Source: The post is based on the article “Madan Sabnavis writes: What the data hides and shows” published in The Indian express on 2nd August 2023.

Syllabus: GS3- Indian Economy and issues relating to planning.

News: In this article author discusses the reliability of economic indicators in India. The Purchasing Managers Indices (PMI) and other data often suggest strong economic health, but actual growth rates can be different. Issues arise from limited sample sizes, unaccounted informal sectors, and biases in monthly figures. While data availability has improved, its accuracy for policymaking remains questionable.

How high-frequency economic data add value to economic understanding?

Timely Insights: High-frequency data like PMI is available on the first of every month, offering quick snapshots of the economy compared to other data released with a 40–45-day lag.

Sectoral Performance: PMI informs about the state of industry and services monthly, providing sector-specific insights.

International Comparisons: PMI and similar indices are available for many countries, allowing for international economic comparisons and understanding global trends.

GST Collections: They give insights into tax compliance and the extent of formalization in the economy.

Indication of Demand: While they might have limitations, high-frequency data can still hint at consumption trends and sectoral demand, aiding in economic analysis.

Why do high-frequency economic data tend to be misleading in India?

Limited Sample Sizes: One problem is the limited sample sizes in surveys. For instance, the Purchasing Managers’ Index (PMI) is based on only 400 businesses. Such a small number doesn’t represent India’s diverse and massive economy well. So, while PMI might show strong growth, the real GDP growth can be much lower, as seen last year.

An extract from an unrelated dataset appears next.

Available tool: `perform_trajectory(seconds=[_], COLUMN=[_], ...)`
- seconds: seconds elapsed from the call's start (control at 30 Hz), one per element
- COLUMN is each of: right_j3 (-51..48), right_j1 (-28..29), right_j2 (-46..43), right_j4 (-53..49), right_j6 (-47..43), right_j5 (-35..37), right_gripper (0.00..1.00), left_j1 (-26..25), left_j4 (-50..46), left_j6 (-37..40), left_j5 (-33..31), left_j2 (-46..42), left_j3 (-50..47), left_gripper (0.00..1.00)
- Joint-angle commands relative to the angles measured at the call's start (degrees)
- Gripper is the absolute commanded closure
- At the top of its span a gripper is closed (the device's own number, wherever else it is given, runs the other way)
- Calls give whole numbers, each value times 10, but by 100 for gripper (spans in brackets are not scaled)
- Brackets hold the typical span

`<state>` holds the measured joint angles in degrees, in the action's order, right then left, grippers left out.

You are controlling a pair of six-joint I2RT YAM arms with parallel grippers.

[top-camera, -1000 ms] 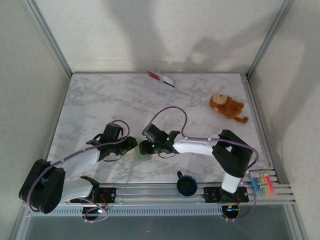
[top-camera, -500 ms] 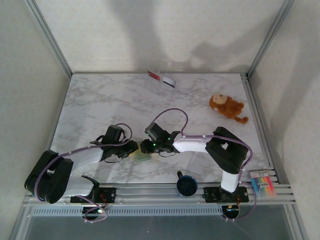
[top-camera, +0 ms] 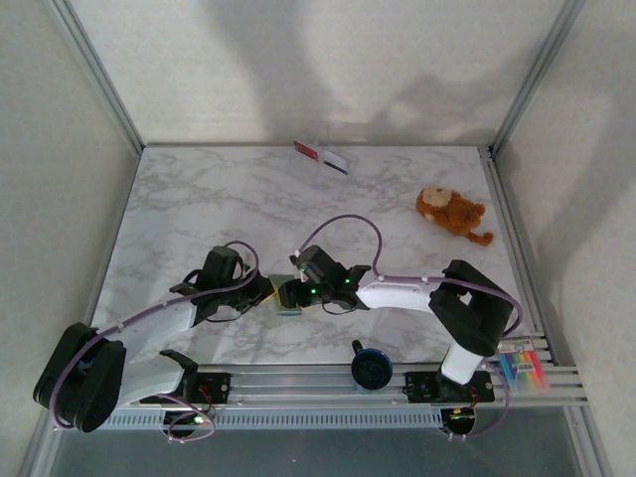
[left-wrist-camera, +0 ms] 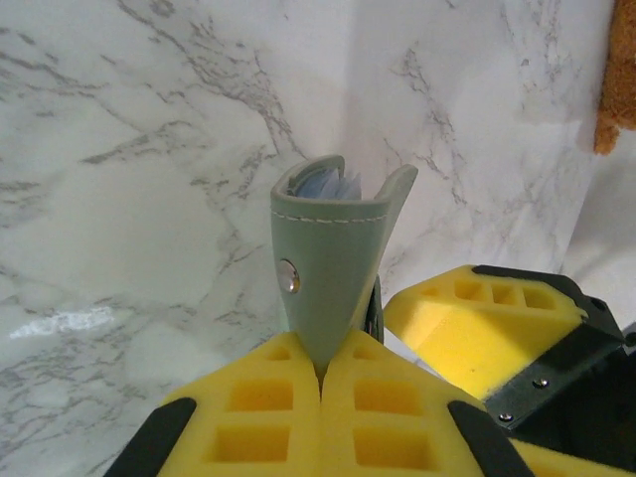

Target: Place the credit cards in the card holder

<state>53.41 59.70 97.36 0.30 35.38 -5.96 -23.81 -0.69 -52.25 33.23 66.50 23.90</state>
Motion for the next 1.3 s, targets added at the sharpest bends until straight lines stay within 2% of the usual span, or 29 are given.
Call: perform_trajectory(seconds=[0.0,0.1,0.13,0.3,0.37,0.47,0.53,0.6,0.63,0.9,1.1,1.27], right_j3=[30,50,59,74,71,66,59,48,40,-35,-84,-109], right_j1=[20,45,51,77,79,79,78,74,71,9,-28,-36], right_j2=[8,36,48,71,76,71,54,34,21,-77,-155,-234], right_j4=[-52,-72,-89,-156,-169,-195,-213,-223,-227,-233,-223,-211], right_j6=[-39,-41,-35,-1,16,50,67,77,85,125,108,73], right_j5=[53,84,105,217,239,270,297,315,320,293,255,216], right_gripper=[49,54,59,63,68,81,84,98,100,100,100,100], left_j1=[-7,-10,-10,-11,-11,-11,-11,-10,-11,-14,-49,-93], left_j4=[5,4,-3,-13,-12,-7,-18,-31,-33,-30,9,31], left_j6=[-23,-22,-21,-19,-19,-25,-19,-10,-9,2,11,28], left_j5=[25,21,17,2,2,6,-4,-10,-7,-6,-6,-15], left_j2=[-7,-6,-4,-8,-2,-2,-8,-7,-6,11,49,125], left_j3=[18,23,27,25,23,18,20,26,29,28,44,88], left_gripper=[100,100,100,100,100,100,100,100,100,100,100,85])
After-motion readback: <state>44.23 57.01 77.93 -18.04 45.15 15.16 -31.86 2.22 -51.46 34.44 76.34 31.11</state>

Unaccounted Informal Sector: India’s economy has a big informal sector. However, many economic indicators do not account for this. For example, the National Statistical Office’s data, released 40-45 days later, mainly covers the organized sector, leaving out a large portion of the economy. This omission can lead to inflated growth rates.

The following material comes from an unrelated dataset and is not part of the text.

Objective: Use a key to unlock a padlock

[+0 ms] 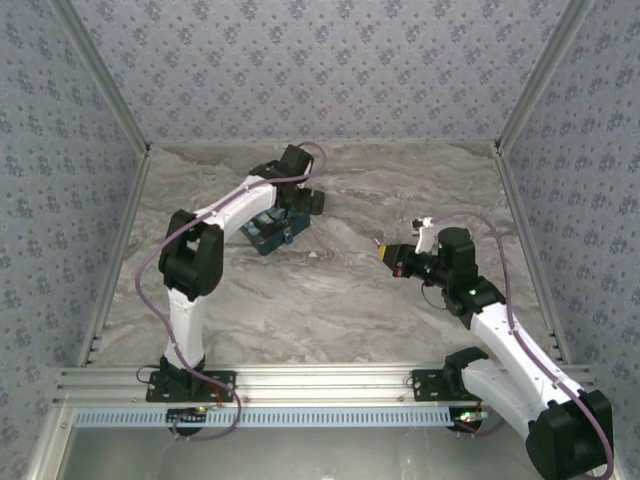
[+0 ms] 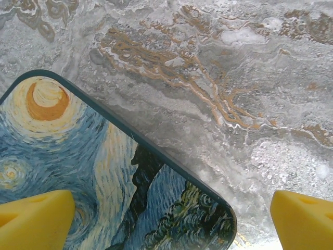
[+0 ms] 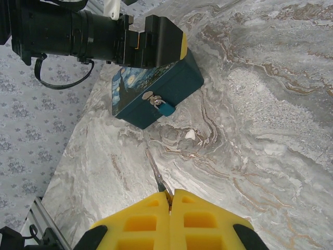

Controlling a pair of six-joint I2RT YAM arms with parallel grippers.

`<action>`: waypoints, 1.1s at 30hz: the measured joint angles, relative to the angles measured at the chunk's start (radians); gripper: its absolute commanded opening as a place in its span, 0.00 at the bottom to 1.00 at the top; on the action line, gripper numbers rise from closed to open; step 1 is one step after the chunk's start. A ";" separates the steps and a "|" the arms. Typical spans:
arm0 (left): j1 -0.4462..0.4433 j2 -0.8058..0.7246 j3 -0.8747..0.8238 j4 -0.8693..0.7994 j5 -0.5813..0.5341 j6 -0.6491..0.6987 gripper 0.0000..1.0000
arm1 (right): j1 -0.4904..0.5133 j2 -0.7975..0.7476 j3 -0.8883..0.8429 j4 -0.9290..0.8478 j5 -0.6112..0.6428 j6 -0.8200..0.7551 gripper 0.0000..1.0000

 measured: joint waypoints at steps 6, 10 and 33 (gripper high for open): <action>-0.035 -0.014 -0.033 0.042 0.001 0.003 0.95 | 0.000 0.000 0.000 0.000 0.000 0.000 0.01; -0.070 -0.024 -0.047 0.051 0.016 0.003 0.94 | 0.000 0.000 0.000 -0.008 0.006 0.000 0.01; -0.275 -0.090 -0.118 0.065 0.181 -0.068 0.92 | -0.340 -0.126 0.000 -0.305 -0.047 -0.016 0.01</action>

Biases in Monthly Figures: Monthly data like export numbers, industrial production, or GST collections can be affected by temporary factors such as commodity prices, compliance changes, or logistical issues. They may not reflect long-term trends, leading to erroneous conclusions if extrapolated.

Over-reliance on Announcements: Investment announcements by companies and Memoranda of Understanding (MoUs) signed at summits often don’t materialise. Despite this, they’re taken as positive economic indicators, which can be misleading.